Culver City Observer -

Pete Rose Has Only Himself to Blame

 

December 24, 2015



By Mitch Chortkoff

Sports Editor

Pete Rose’s appeal for reinstatement was denied by new baseball commissioner Rob Manfred last Monday.

Rose, 74, hoped for the opposite result.

But it’s time for him to realize any commissioner would reject a future appeal because the truth is Rose has only himself to blame for being banned.

Rose agreed to a lifetime ban in 1989 that prevented him from working for a major league team or its minor league affiliates. But for 15 years he denied that he gambled on baseball.
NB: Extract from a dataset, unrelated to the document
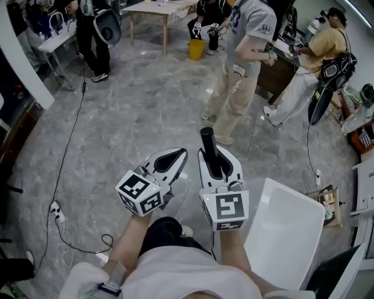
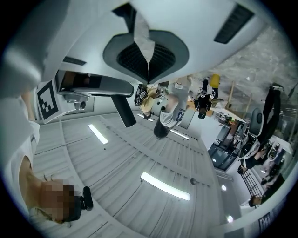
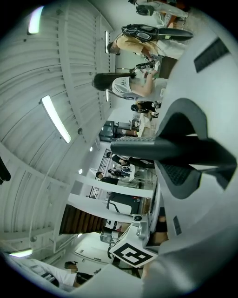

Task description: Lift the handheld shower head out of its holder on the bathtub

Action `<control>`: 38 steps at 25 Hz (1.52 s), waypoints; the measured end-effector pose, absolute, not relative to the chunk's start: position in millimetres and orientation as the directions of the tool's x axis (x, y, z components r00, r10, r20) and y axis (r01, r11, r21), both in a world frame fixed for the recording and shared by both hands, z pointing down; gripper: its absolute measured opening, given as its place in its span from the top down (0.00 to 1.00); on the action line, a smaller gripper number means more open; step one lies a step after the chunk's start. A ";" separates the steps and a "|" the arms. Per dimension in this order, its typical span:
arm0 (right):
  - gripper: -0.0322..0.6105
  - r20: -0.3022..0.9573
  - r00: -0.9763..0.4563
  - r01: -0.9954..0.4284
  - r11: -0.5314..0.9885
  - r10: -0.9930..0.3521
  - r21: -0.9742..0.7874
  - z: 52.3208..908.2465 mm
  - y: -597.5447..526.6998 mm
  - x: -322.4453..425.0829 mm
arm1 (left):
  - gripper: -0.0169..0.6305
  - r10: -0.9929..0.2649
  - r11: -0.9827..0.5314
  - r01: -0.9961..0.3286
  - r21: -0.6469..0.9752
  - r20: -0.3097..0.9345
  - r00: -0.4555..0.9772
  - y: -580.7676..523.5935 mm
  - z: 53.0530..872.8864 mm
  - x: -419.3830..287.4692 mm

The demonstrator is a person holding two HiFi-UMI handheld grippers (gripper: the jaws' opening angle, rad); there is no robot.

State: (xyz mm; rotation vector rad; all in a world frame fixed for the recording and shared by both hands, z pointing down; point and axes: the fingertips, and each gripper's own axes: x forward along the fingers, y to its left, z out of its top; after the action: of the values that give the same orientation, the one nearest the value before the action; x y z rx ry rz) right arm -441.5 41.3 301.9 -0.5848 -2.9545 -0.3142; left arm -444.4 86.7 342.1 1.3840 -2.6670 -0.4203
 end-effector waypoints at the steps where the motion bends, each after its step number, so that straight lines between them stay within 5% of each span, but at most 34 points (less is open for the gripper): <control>1: 0.76 0.149 -0.914 0.401 0.899 0.378 0.178 301.4 47.9 -442.2 | 0.96 -0.808 0.554 -0.779 0.294 -0.032 -0.588 91.5 342.3 -445.0; 14: 0.76 0.165 -0.852 0.519 0.846 0.497 0.127 300.4 98.7 -450.0 | 0.96 -0.764 0.602 -0.734 0.314 -0.040 -0.644 119.3 340.8 -455.6; 38: 0.76 0.157 -0.872 0.484 0.866 0.464 0.129 299.0 89.4 -442.4 | 0.96 -0.775 0.590 -0.744 0.313 -0.040 -0.631 119.9 341.5 -446.2</control>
State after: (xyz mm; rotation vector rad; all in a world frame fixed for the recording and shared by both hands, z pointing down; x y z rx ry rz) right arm -442.4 89.4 299.0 -0.7437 -2.9173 -0.2486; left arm -446.2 119.9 341.5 1.2989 -2.7101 -0.4620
Then in a 1994 book he admitted that he did gamble when he was with the Cincinnati Reds from 1975 to 1987. Now he says he still gambles occasionally on horse racing and baseball but not illegally.

If I had been in his position I would have stopped betting on anything permanently. As one guy said on television the other day, to avoid suspicion he wouldn’t make a call on whether a coin would turn up heads or tails.
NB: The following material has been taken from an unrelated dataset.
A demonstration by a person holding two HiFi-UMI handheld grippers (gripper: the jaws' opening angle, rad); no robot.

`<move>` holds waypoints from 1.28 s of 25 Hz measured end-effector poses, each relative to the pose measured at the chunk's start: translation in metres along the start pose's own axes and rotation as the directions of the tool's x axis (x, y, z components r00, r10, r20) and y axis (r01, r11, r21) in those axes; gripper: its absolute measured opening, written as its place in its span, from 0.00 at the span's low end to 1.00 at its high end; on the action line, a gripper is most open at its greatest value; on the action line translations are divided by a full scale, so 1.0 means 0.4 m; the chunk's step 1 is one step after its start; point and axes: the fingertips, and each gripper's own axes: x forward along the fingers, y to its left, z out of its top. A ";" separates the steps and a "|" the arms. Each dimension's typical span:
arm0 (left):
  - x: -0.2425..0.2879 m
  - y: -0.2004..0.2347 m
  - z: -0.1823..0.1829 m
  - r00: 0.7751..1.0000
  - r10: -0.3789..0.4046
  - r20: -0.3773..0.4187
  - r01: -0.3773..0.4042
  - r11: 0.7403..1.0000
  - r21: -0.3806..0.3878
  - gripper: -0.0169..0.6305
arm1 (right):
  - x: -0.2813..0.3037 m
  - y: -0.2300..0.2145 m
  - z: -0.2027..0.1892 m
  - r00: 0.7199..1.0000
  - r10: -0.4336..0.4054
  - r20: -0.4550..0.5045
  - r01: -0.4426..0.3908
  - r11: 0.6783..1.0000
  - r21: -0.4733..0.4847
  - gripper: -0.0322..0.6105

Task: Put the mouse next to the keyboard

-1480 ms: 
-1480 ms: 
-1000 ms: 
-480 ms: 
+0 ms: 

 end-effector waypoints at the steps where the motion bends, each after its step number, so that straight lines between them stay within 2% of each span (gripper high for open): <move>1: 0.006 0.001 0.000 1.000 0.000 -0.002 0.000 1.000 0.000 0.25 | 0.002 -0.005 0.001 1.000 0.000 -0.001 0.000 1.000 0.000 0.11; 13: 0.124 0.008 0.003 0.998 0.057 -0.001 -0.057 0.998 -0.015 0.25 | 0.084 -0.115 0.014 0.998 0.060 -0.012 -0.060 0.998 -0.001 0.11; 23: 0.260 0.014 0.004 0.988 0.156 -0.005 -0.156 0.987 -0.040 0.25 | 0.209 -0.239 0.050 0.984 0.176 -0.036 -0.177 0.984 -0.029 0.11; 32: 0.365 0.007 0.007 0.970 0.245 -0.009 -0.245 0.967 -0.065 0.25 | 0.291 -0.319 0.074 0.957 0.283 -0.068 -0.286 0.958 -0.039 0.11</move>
But Rose still doesn’t appear to realize the severity of how he tarnished his name. And in Manfred’s judgment, how badly he tarnished baseball’s name.

Manfred told reporters he didn’t get the impression Rose had changed his habits when they met several times during the past year.
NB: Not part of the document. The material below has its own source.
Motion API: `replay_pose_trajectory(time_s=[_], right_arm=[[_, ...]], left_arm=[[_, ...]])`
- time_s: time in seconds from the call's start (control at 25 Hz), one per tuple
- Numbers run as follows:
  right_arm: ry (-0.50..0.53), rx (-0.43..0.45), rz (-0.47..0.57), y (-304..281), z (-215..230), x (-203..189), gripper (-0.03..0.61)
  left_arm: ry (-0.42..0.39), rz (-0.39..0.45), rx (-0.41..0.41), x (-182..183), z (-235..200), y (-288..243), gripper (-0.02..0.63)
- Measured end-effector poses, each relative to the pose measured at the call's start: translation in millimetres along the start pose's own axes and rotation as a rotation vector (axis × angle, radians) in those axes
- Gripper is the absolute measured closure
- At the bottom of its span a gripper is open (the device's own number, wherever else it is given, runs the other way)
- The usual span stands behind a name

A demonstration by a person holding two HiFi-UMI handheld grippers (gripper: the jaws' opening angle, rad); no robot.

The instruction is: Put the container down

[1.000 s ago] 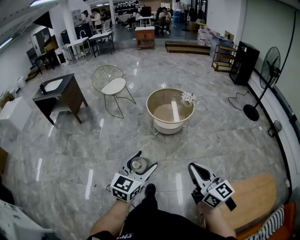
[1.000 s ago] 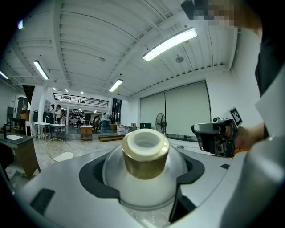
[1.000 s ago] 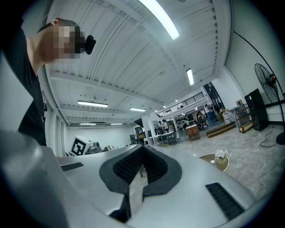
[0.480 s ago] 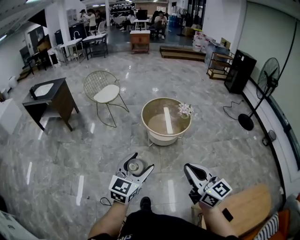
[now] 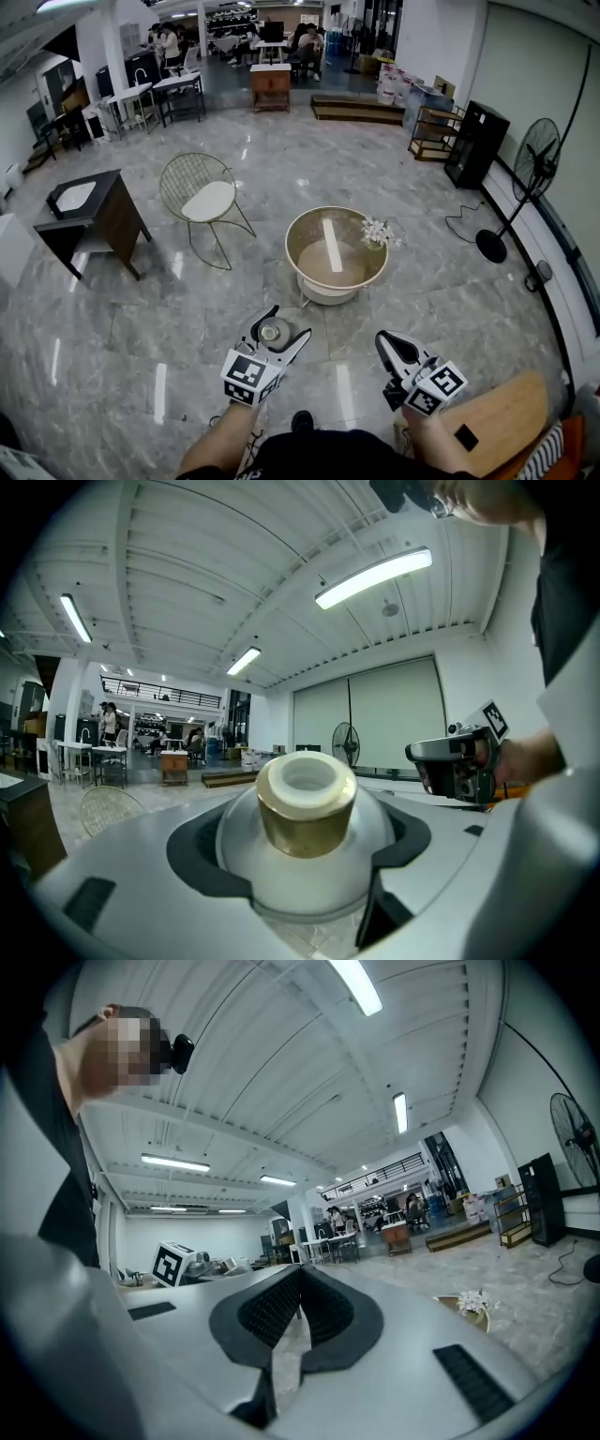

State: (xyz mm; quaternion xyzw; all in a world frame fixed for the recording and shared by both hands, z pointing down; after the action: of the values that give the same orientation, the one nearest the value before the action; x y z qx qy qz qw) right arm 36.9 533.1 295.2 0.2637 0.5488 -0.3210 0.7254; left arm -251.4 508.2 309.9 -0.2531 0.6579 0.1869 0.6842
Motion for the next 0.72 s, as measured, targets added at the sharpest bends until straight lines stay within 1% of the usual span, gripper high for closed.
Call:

“He didn’t present evidence of a reconfigured life,” said Manfred.

The commissioner said he wouldn’t have felt comfortable permitting Rose to be a reinstated member in baseball such as being a batting coach without wondering if Rose was betting again. And wondering if the integrity of baseball would be compromised again.

Manfred said Rose had bet on games when was both a player and a manager.

Rose didn’t put up much of an argument, merely saying “I put the commissioner in a difficult position because of my situation.”

He also said he will continue to be “a baseball man” and joked that he should be commissioner.

Rose still has a chance to ultimately be voted into the Baseball Hall Of Fame. Manfred pointed that out.

Rose certainly deserves that honor based on his accomplishments. But considering his off the field problems it’s unknown if he would receive enough votes from members of the baseball media sometime in the future.

Being banned from baseball doesn’t prohibit a player from being placed on the Hall Of Fame ballot but it would be years before he’d be put to a vote.

But as for reinstatement, Manfred was clear on why he chose not to do that.

He cited Rule 21, which every player is given to read. It’s a rule which clearly spells out the rule against gambling.

Rose is baseball’s all-time hits leader and was widely applauded for his all-out hustle. Without being banned he would have been remembered mostly for being one of baseball’s all-time great players.